Download or read book Nonlinear Markov Processes and Kinetic Equations written by Vassili N. Kolokoltsov and published by Cambridge University Press. This book was released on 2010-07-15 with total page 394 pages. Available in PDF, EPUB and Kindle. Book excerpt: A nonlinear Markov evolution is a dynamical system generated by a measure-valued ordinary differential equation with the specific feature of preserving positivity. This feature distinguishes it from general vector-valued differential equations and yields a natural link with probability, both in interpreting results and in the tools of analysis. This brilliant book, the first devoted to the area, develops this interplay between probability and analysis. After systematically presenting both analytic and probabilistic techniques, the author uses probability to obtain deeper insight into nonlinear dynamics, and analysis to tackle difficult problems in the description of random and chaotic behavior. The book addresses the most fundamental questions in the theory of nonlinear Markov processes: existence, uniqueness, constructions, approximation schemes, regularity, law of large numbers and probabilistic interpretations. Its careful exposition makes the book accessible to researchers and graduate students in stochastic and functional analysis with applications to mathematical physics and systems biology.
Download or read book Real Solutions to Equations from Geometry written by Frank Sottile and published by American Mathematical Soc.. This book was released on 2011-08-31 with total page 214 pages. Available in PDF, EPUB and Kindle. Book excerpt: Understanding, finding, or even deciding on the existence of real solutions to a system of equations is a difficult problem with many applications outside of mathematics. While it is hopeless to expect much in general, we know a surprising amount about these questions for systems which possess additional structure often coming from geometry. This book focuses on equations from toric varieties and Grassmannians. Not only is much known about these, but such equations are common in applications. There are three main themes: upper bounds on the number of real solutions, lower bounds on the number of real solutions, and geometric problems that can have all solutions be real.
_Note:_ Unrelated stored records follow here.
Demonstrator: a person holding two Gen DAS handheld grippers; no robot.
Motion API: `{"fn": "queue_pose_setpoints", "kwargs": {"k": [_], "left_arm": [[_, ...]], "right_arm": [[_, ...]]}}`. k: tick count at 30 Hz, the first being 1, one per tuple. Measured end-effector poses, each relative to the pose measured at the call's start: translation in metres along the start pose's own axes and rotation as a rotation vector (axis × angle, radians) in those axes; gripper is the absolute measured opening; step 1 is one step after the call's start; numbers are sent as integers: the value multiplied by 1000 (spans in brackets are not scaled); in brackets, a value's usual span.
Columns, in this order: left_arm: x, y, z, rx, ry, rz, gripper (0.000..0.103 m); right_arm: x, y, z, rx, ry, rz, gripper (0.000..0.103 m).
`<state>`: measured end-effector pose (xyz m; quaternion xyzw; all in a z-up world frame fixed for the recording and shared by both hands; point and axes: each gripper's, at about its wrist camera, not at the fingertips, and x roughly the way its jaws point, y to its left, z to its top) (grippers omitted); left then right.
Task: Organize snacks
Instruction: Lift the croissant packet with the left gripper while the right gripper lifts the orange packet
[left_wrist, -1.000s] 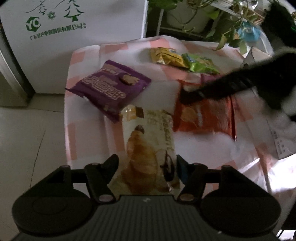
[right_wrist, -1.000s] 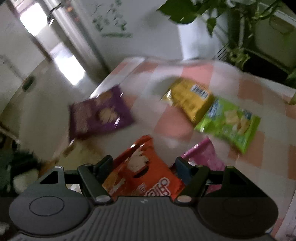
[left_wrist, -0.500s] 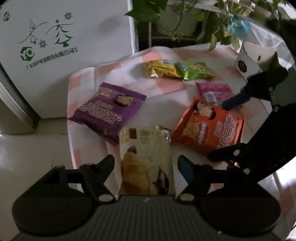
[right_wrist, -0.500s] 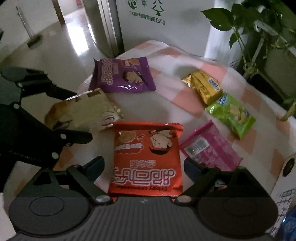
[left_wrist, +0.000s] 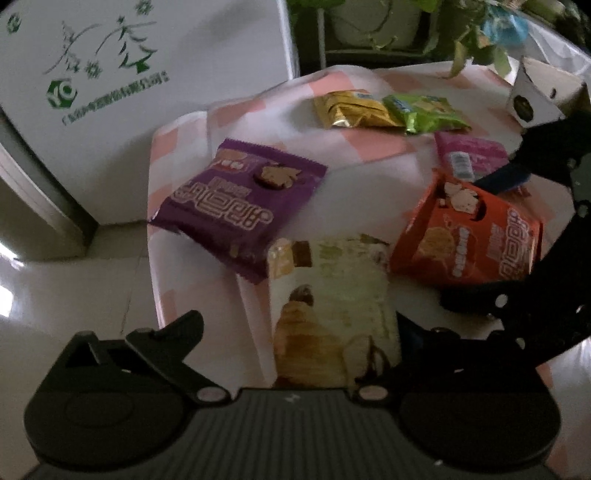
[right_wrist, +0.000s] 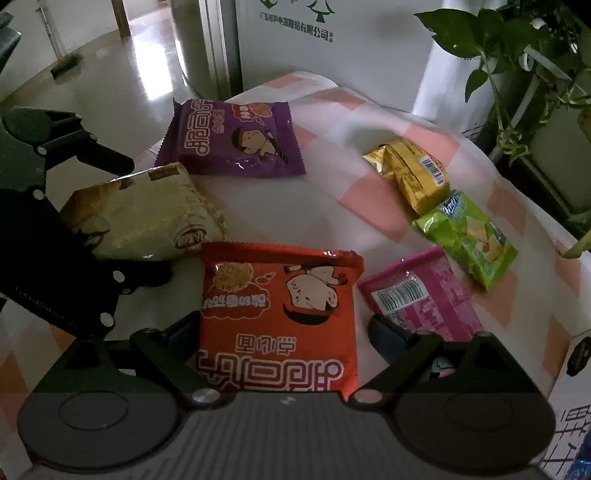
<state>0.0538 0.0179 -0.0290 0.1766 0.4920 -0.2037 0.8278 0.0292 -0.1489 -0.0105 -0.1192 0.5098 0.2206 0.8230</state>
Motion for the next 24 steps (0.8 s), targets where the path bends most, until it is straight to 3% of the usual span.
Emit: {"fn": "queue_pose_setpoints", "kwargs": {"k": [7,12,16,19,21,24], "left_arm": [[6,12,-1,-106,36,-47,103],[4,8,-2,-83,19,-31,103],[0,-1,-1,-31,-5,-5,98],[-5,-4,0,-30,-17,-34,81],[-8,-6,1,-34,-24,-62,62],[-11,-12,2,-25,-39,-72,53]], "right_arm": [[-2,2,0,-2,-11,4,88],[-6,3,-1,1,-23,6,80],[-8,2,-2,7,-24,1,79],[-9,2,-2,12,-19,-9,78],[-9,2,-2,15,-16,-16,78],[-12,-1,-3,30,-18,-25,78]]}}
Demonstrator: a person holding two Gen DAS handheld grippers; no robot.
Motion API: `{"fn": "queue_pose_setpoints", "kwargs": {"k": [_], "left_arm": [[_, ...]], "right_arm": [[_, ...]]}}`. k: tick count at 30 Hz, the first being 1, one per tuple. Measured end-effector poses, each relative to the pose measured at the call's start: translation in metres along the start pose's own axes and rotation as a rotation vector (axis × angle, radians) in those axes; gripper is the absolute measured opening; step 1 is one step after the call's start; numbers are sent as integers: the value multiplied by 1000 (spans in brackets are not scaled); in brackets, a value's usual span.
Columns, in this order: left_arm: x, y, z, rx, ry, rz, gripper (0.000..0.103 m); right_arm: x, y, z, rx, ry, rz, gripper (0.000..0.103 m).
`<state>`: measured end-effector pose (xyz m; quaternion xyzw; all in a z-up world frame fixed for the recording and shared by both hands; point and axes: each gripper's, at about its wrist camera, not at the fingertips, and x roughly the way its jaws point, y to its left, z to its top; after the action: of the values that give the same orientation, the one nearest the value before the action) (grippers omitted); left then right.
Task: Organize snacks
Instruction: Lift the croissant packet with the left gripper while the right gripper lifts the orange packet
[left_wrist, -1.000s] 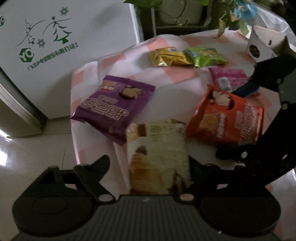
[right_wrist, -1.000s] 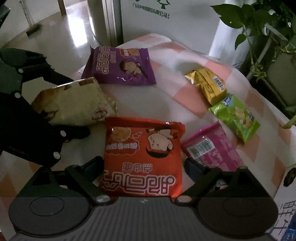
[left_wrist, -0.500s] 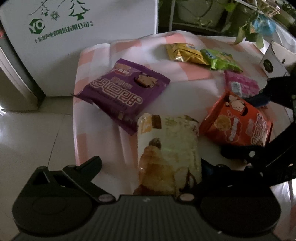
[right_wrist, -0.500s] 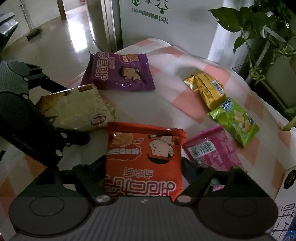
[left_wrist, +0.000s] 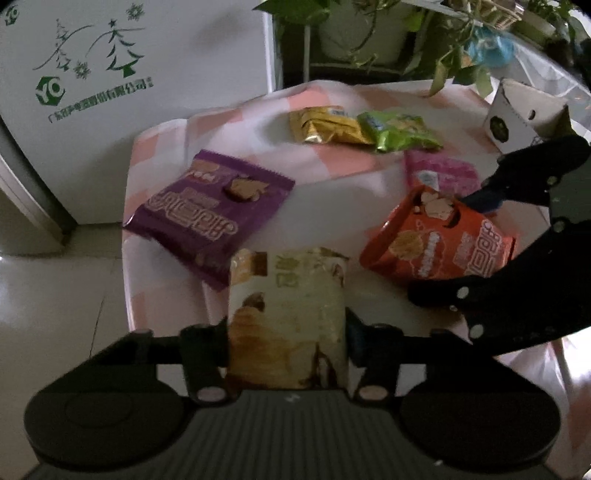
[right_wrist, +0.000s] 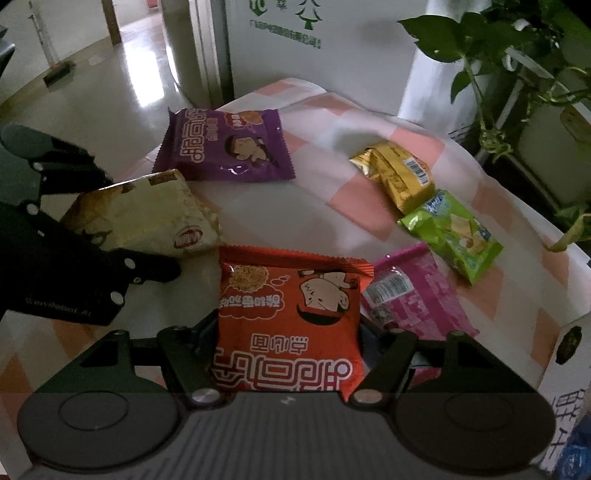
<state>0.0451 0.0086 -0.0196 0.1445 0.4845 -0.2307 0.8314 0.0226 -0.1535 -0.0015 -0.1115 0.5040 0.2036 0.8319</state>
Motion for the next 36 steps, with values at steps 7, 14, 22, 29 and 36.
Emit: {"fn": "queue_pose_setpoints", "kwargs": {"k": [7,14,22,29,36], "left_arm": [[-4,-4,3,10,-27,7,50],[-16,-1,8,-24,-70,16,50],[-24,1,10,-53,-86,20,50],[-39,-7,19,-75,-134,-1,50],[-51,-26,30,-59,-180,-19,50]], "right_arm": [[-10,-5,0,18,-22,-12,78],[-19,-7,1,25,-45,-20,78],[-35,-11,-1,28,-77,-24,78],[-56,-18,-4,42,-119,-35,78],[-75,-27,-13,55,-142,-53,78]]}}
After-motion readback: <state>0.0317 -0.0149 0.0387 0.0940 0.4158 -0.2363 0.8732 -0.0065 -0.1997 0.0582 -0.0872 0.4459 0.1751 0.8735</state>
The book begins with an overview, giving background on real solutions to univariate polynomials and the geometry of sparse polynomial systems. The first half of the book concludes with fewnomial upper bounds and with lower bounds to sparse polynomial systems. The second half of the book begins by sampling some geometric problems for which all solutions can be real, before devoting the last five chapters to the Shapiro Conjecture, in which the relevant polynomial systems have only real solutions.